The hours validation must continue through a deeper labor analysis

The next step in an hours validation process takes the “raw” engineered hours through a deeper labor analysis. Additional staffing hours may be needed to meet service directives. In that case, staffing hours adjustments must be applied to the engineered hours to satisfy the gap in hours needed for scheduling. To validate these amalgamated hours, the following considerations must be factored in:

  • Minimum expectation of service coverage: This includes minimum requirements such as:
    • At least one cashier from store open to close
    • Meat case service until 7:00 p.m. nightly
    • Floral coverage from 9:00 a.m. to 9:00 p.m. daily
  • Opening and closing hours of specific labor or departments: This allows labor tasks to be placed at specific times of the day.
  • Queue (in-line service requirements): Some retailers promote service guarantees that require a cashiered lane to be opened to support specific queue lengths.

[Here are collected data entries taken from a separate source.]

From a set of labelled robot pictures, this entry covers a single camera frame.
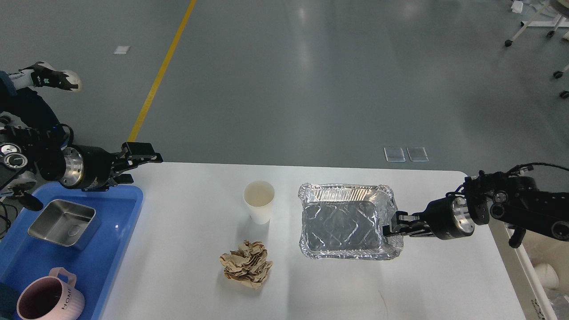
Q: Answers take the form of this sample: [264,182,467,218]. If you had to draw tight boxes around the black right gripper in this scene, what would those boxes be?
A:
[382,195,475,240]

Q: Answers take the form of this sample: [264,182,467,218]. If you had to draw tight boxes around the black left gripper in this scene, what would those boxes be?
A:
[59,142,164,191]

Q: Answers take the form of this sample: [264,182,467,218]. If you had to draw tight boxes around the aluminium foil tray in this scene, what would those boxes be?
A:
[297,183,404,261]

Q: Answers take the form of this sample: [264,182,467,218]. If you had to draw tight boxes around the stainless steel rectangular tray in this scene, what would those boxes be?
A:
[27,199,101,250]

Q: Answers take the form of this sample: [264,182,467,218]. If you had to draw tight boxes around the white paper cup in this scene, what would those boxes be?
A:
[243,180,276,225]

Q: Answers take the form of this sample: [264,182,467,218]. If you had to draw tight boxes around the pink ribbed mug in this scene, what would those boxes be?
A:
[16,267,85,320]

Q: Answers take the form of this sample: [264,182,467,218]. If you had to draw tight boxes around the brown paper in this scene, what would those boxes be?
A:
[219,240,273,290]

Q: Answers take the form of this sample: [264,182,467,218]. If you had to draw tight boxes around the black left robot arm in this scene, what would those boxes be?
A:
[0,124,163,211]

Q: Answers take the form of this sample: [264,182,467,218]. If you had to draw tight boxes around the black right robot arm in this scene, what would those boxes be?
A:
[382,162,569,248]

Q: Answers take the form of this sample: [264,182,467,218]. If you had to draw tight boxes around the right floor socket cover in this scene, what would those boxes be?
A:
[406,146,429,162]

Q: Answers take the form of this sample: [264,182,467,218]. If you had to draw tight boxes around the floor socket cover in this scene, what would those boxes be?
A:
[384,147,406,163]
[406,146,429,162]

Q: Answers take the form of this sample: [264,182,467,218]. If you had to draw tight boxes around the left floor socket cover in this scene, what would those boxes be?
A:
[384,147,406,163]

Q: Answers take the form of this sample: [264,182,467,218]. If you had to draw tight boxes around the person in black sweater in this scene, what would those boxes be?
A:
[0,61,83,130]

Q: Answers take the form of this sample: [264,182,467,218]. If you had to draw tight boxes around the white cup inside bin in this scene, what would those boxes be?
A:
[533,263,560,290]

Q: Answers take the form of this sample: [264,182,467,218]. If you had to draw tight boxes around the white plastic bin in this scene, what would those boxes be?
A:
[489,219,569,320]

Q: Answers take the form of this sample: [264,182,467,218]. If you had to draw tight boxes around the black cable at left edge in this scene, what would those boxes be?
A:
[0,201,19,238]

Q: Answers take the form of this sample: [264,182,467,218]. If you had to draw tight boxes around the white wheeled cart frame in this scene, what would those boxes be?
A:
[504,0,569,99]

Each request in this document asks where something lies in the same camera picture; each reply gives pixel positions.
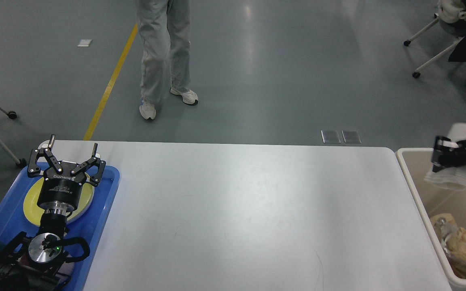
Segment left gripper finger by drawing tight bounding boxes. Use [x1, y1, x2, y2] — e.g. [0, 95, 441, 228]
[27, 134, 64, 177]
[70, 143, 106, 186]

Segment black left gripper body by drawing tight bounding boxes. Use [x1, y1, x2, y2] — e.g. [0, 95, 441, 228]
[37, 161, 94, 213]

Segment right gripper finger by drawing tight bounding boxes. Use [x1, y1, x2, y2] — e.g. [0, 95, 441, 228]
[432, 136, 466, 168]

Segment white paper cup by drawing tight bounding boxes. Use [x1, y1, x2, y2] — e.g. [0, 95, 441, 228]
[424, 123, 466, 190]

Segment yellow plastic plate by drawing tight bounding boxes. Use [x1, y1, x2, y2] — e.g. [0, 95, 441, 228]
[23, 177, 95, 226]

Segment large brown paper bag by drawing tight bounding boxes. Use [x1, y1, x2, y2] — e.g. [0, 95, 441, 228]
[430, 213, 466, 279]

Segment aluminium foil tray sheet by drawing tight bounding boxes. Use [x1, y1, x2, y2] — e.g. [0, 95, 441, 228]
[433, 217, 458, 253]

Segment brown paper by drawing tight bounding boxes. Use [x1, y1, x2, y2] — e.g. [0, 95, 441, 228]
[445, 227, 466, 262]

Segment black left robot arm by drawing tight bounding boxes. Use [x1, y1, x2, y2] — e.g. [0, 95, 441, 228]
[0, 135, 106, 291]

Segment pale green plate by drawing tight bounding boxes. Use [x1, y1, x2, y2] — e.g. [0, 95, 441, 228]
[67, 193, 94, 225]

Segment blue plastic tray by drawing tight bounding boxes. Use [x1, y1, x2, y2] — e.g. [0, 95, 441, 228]
[0, 165, 120, 291]

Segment beige plastic bin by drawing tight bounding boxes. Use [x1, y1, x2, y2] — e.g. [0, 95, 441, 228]
[396, 148, 466, 291]

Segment floor socket plate right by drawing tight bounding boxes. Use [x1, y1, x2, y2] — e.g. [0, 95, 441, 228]
[341, 130, 361, 144]

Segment floor socket plate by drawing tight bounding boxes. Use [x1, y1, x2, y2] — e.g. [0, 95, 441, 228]
[341, 130, 361, 144]
[321, 130, 341, 144]

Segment floor socket plate left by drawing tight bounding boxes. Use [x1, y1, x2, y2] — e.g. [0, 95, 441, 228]
[321, 130, 341, 144]

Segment white office chair with jacket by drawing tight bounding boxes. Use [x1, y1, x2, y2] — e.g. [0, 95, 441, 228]
[403, 0, 466, 79]

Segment standing person grey trousers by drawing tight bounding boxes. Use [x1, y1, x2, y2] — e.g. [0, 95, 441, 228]
[134, 0, 199, 121]

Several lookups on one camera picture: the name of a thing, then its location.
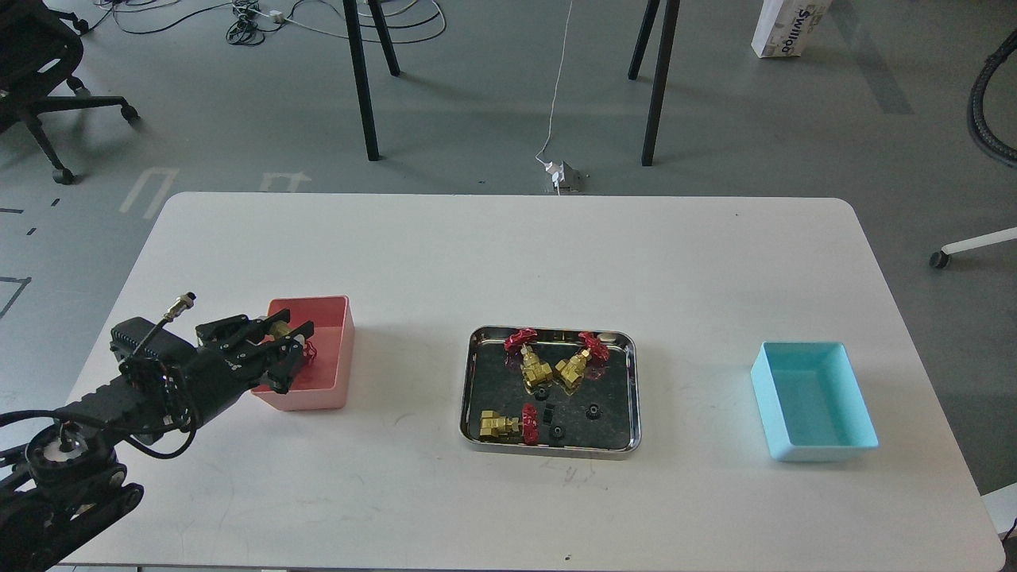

If any of the above staffing considerations are applied to your staffing model, a thorough validation of these “all in” hours must be completed. How many hours were added to the engineered labor standards time to accommodate the need to meet customer expectations? Are the hours manageable while keeping the integrity of the engineered hours? These questions must be answered before moving forward in the hours validation process.

The final step

The final step along this process ensures not only accuracy of hours but the placement of those hours throughout the day in a way that can be supported in scheduling. Equally as significant as the total number of hours is whether the hours are schedulable. The placement of the hours is often referred to as the labor demand or staffing demand. The labor hours are grouped together into labor tasks that are assigned to employees for the purpose of scheduling. The labor demand must be reviewed and assessed for schedulability before building a schedule.

Some considerations in this step of the hours validation journey include:

  • Are the labor task hours spread throughout the day based on when the work needs to be performed?
  • Are the labor tasks spread between the department open and close hours?
  • Is there a significant demand gap in labor tasks; Minimums or cross-department LT linking needed?
  • Are the labor tasks too granular for scheduling?

Whether it has been years since your engineered hours have been refreshed or you have made recent updates to standards and operating time, can you say that you have validated the hours beyond this work? If you have not considered a full hours validation to ensure that the work hours are placed in the right place, at the right time, and are able to be scheduled in the most efficient way, use the steps above to guide you along that process. Only once you have validated hours from start to scheduling, can you be sure that the journey to an effective schedule is complete.